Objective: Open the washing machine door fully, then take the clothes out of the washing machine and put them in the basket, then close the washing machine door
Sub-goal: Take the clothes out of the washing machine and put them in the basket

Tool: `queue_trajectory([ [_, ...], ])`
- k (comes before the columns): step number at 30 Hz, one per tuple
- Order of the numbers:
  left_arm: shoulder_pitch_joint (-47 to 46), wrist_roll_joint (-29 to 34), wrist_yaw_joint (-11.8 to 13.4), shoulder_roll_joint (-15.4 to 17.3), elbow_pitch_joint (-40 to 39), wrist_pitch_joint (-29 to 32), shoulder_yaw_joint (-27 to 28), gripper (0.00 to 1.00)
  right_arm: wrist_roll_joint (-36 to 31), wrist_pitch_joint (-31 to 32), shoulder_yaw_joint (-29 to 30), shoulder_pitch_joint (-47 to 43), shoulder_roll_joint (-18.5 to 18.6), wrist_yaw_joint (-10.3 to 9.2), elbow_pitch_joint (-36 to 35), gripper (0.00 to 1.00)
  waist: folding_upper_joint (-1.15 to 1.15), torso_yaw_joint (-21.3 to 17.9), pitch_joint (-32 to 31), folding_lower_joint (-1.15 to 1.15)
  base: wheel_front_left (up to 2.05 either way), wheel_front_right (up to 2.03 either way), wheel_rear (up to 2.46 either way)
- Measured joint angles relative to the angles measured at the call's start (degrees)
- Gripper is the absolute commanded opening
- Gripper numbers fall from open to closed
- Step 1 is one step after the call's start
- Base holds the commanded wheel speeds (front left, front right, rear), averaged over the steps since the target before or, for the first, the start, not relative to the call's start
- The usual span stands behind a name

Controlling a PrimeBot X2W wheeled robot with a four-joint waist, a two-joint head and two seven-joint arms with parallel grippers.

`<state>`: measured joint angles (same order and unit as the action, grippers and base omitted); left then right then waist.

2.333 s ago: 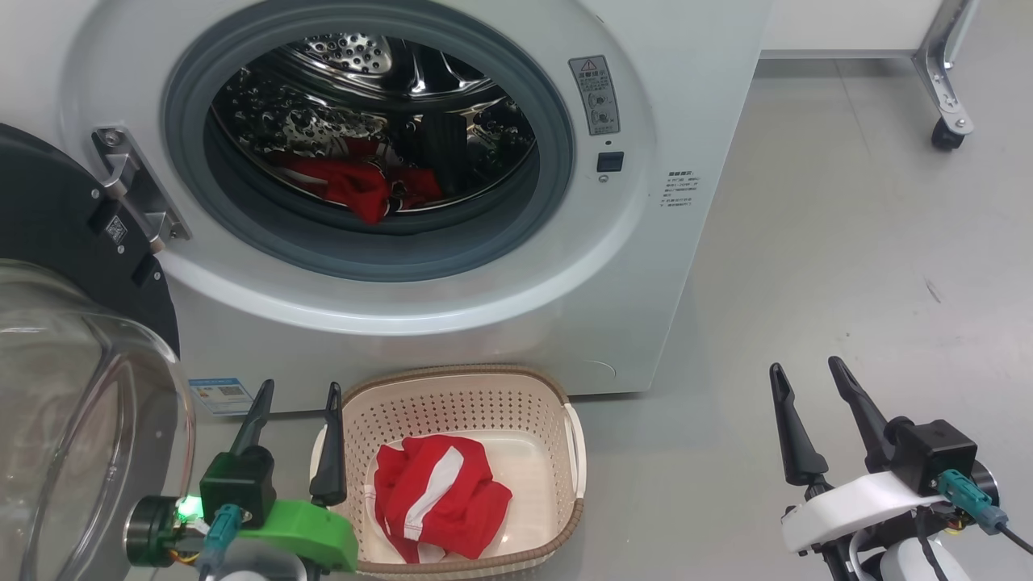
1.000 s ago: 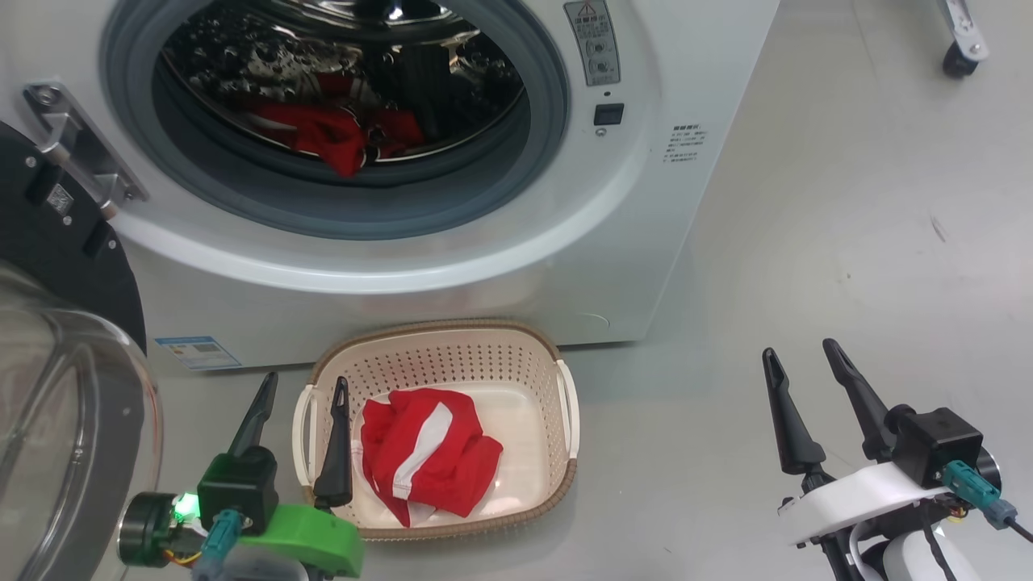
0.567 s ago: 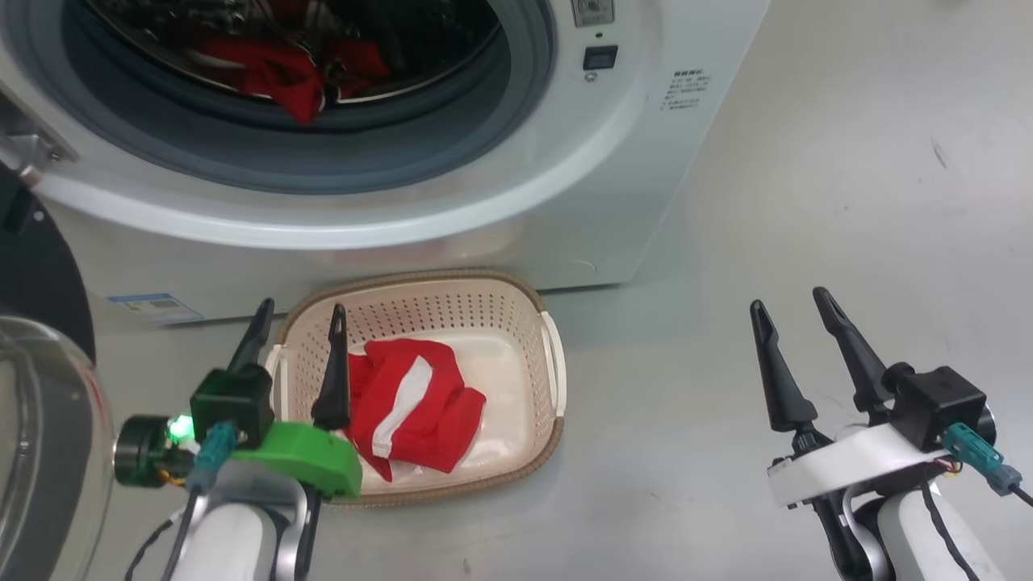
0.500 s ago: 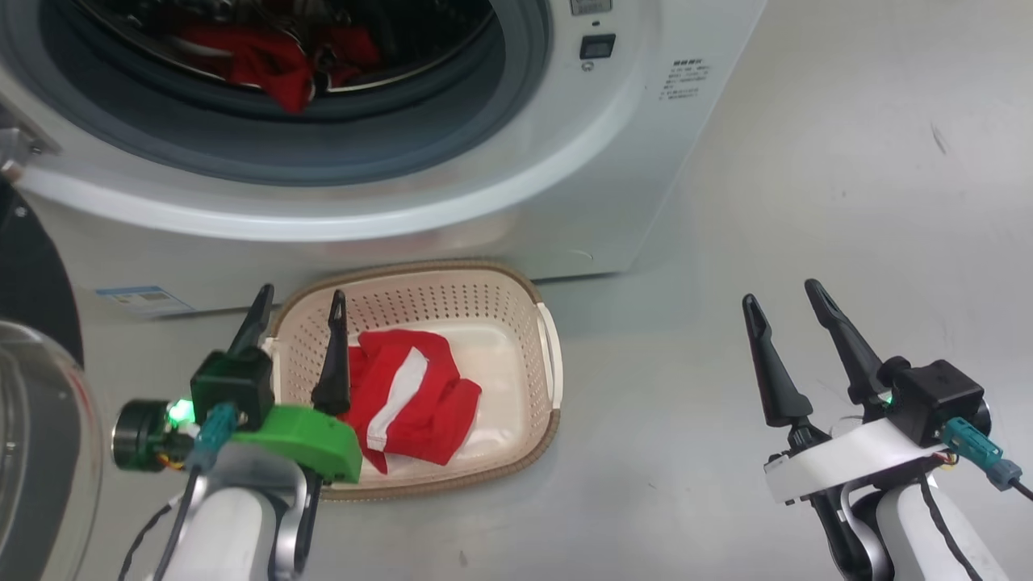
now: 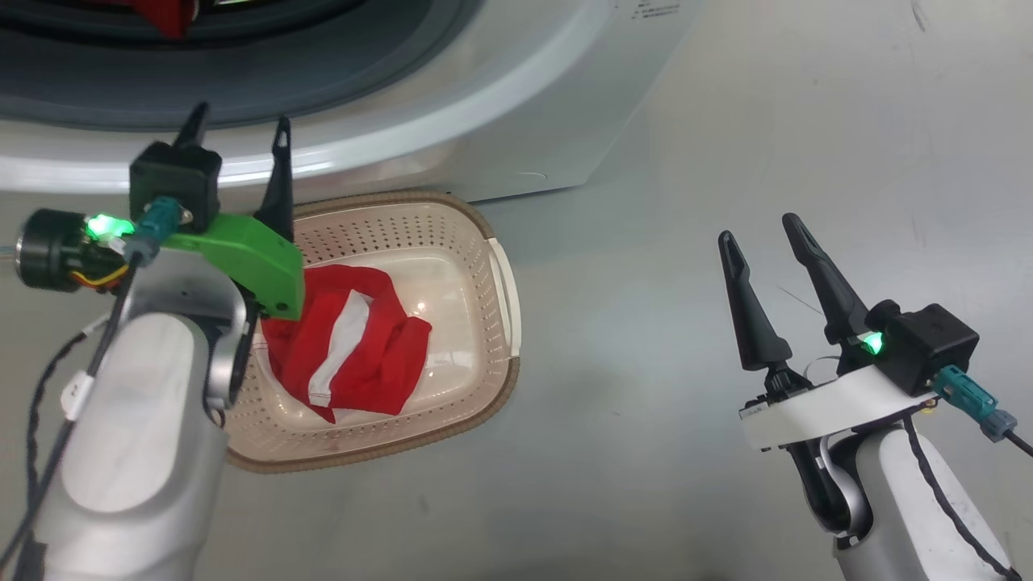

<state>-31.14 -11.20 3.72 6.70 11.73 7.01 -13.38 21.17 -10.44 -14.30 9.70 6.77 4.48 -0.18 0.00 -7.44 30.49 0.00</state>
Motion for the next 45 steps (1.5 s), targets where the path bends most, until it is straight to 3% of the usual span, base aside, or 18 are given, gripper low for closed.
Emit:
queue_trajectory([
  [15, -15.98, 0.97, -2.08, 7.31, 8.59, 12.59, 3.11, 1.00, 1.44, -1.99, -2.27, 4.54, -1.67, 1.03, 4.70, 1.00, 0.00, -7.50, 5.57, 0.00, 0.00, 0.00, 0.00],
  [29, -27.33, 5.79, -2.49, 13.82, 13.43, 20.39, 4.03, 1.00, 3.38, -3.08, -3.60, 6.89, -2.76, 1.94, 7.80, 1.00, 0.00, -11.12, 8.19, 0.00, 0.00, 0.00, 0.00],
  [38, -28.55, 5.77, -1.64, 14.24, 17.61, 24.96, 4.78, 1.00, 3.54, -3.57, -3.50, 7.97, -2.99, 1.96, 8.93, 1.00, 0.00, -11.47, 9.56, 0.00, 0.00, 0.00, 0.00],
  [39, -28.66, 5.77, -1.41, 14.26, 17.81, 25.17, 4.92, 0.89, 3.54, -3.57, -3.58, 8.19, -3.00, 1.98, 9.07, 1.00, 0.00, -11.45, 9.66, 0.00, 0.00, 0.00, 0.00],
  [40, -28.76, 5.77, -1.22, 14.27, 18.06, 25.19, 5.11, 0.42, 3.56, -3.58, -3.74, 8.46, -3.01, 2.00, 9.25, 1.00, 0.00, -11.43, 9.72, 0.00, 0.00, 0.00, 0.00],
  [42, -28.83, 5.72, -1.15, 14.28, 18.64, 25.48, 5.36, 0.00, 3.92, -3.58, -3.90, 8.87, -3.08, 2.02, 9.34, 1.00, 0.00, -11.39, 9.79, 0.00, 0.00, 0.00, 0.00],
  [45, -28.94, 5.67, -1.15, 14.18, 19.13, 26.01, 5.36, 0.00, 3.96, -3.74, -3.92, 9.09, -3.10, 2.02, 9.59, 1.00, 0.00, -11.25, 9.92, 0.00, 0.00, 0.00, 0.00],
])
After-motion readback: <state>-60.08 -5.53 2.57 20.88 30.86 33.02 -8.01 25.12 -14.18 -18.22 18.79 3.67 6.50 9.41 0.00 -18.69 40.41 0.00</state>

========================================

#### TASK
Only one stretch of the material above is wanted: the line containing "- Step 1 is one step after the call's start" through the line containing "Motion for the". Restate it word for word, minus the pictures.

#### WRITTEN SOLUTION
- Step 1 is one step after the call's start
- Base holds the commanded wheel speeds (front left, front right, rear), averaged over the steps since the target before or, for the first, the start, not relative to the call's start
- The usual span stands behind a name

Controlling a PrimeBot X2W wheeled robot with a four-joint waist, a two-joint head and two seven-joint arms with parallel grippers.

`<state>`: measured joint angles (same order and unit as the action, grippers and base omitted); left then right then waist.

2.333 s ago: 
1.000 s ago: 
0.567 s ago: 
0.500 s ago: 
now: 

<state>-31.14 -11.20 3.72 6.70 11.73 7.01 -13.38 21.17 -10.44 -14.30 9.70 6.77 4.48 -0.18 0.00 -7.44 30.49 0.00</state>
Motion for the next 45 steps (1.5 s), targets where the path bends most, until it is straight to 3% of the usual span, base aside, or 18 are given, gripper low for closed.

The answer stands, and there is nothing more to add.